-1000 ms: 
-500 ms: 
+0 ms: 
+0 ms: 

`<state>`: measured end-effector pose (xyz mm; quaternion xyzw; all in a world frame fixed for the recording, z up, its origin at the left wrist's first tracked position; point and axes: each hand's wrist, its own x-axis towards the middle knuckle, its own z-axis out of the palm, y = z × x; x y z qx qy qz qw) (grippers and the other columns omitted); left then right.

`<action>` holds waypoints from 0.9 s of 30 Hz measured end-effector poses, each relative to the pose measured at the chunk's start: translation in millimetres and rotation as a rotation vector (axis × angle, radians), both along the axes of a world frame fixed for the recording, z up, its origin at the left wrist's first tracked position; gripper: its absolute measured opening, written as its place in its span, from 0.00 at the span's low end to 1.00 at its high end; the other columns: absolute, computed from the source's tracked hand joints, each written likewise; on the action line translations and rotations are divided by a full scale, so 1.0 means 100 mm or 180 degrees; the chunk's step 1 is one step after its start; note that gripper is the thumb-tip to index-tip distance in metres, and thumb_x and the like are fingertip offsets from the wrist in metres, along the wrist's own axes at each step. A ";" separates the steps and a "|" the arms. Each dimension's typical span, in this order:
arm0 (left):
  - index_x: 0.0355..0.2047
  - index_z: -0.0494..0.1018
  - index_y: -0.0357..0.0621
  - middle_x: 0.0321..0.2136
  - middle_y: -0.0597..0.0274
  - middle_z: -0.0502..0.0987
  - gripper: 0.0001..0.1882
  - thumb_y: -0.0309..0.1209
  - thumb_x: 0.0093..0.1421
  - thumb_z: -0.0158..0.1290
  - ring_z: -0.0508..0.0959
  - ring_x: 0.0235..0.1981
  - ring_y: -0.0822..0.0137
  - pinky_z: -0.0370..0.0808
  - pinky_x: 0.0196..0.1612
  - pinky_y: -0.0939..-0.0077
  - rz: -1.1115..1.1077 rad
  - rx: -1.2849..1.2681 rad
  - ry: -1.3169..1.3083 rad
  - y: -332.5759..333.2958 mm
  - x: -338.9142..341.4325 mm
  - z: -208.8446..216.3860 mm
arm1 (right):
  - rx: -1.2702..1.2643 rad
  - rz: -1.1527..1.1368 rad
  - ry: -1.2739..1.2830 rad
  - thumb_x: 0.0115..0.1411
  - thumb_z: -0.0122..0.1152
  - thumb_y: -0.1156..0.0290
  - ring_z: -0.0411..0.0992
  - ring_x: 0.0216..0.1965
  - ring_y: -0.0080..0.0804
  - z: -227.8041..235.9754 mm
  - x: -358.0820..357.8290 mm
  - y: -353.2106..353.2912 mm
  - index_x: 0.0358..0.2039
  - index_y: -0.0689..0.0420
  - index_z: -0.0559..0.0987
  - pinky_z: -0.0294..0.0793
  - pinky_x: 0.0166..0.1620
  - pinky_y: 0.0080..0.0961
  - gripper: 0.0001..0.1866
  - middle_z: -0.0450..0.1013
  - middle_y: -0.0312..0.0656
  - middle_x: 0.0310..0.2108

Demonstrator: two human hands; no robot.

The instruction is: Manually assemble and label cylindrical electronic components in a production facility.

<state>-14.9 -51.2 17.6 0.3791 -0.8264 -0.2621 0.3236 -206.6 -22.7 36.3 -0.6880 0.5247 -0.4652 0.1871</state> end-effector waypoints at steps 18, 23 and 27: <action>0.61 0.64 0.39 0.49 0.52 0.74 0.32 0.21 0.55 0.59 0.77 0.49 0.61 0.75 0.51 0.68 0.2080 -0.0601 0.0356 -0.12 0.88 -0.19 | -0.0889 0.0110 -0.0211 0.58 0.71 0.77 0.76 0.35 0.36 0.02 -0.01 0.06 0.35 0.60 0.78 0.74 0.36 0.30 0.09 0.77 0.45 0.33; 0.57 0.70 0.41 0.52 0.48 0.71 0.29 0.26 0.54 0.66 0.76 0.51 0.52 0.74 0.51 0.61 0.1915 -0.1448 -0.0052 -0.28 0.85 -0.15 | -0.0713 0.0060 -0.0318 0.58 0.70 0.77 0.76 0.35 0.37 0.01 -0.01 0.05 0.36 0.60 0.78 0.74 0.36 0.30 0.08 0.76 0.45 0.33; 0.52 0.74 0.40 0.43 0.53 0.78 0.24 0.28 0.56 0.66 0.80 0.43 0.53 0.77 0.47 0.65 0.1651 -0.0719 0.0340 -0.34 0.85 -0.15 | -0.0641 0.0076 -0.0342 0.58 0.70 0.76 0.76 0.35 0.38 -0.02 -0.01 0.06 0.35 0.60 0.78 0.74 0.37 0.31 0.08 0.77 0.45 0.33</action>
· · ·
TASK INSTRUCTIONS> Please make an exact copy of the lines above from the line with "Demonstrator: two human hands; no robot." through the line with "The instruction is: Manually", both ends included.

EXERCISE RESPONSE>
Demonstrator: two human hands; no robot.

The instruction is: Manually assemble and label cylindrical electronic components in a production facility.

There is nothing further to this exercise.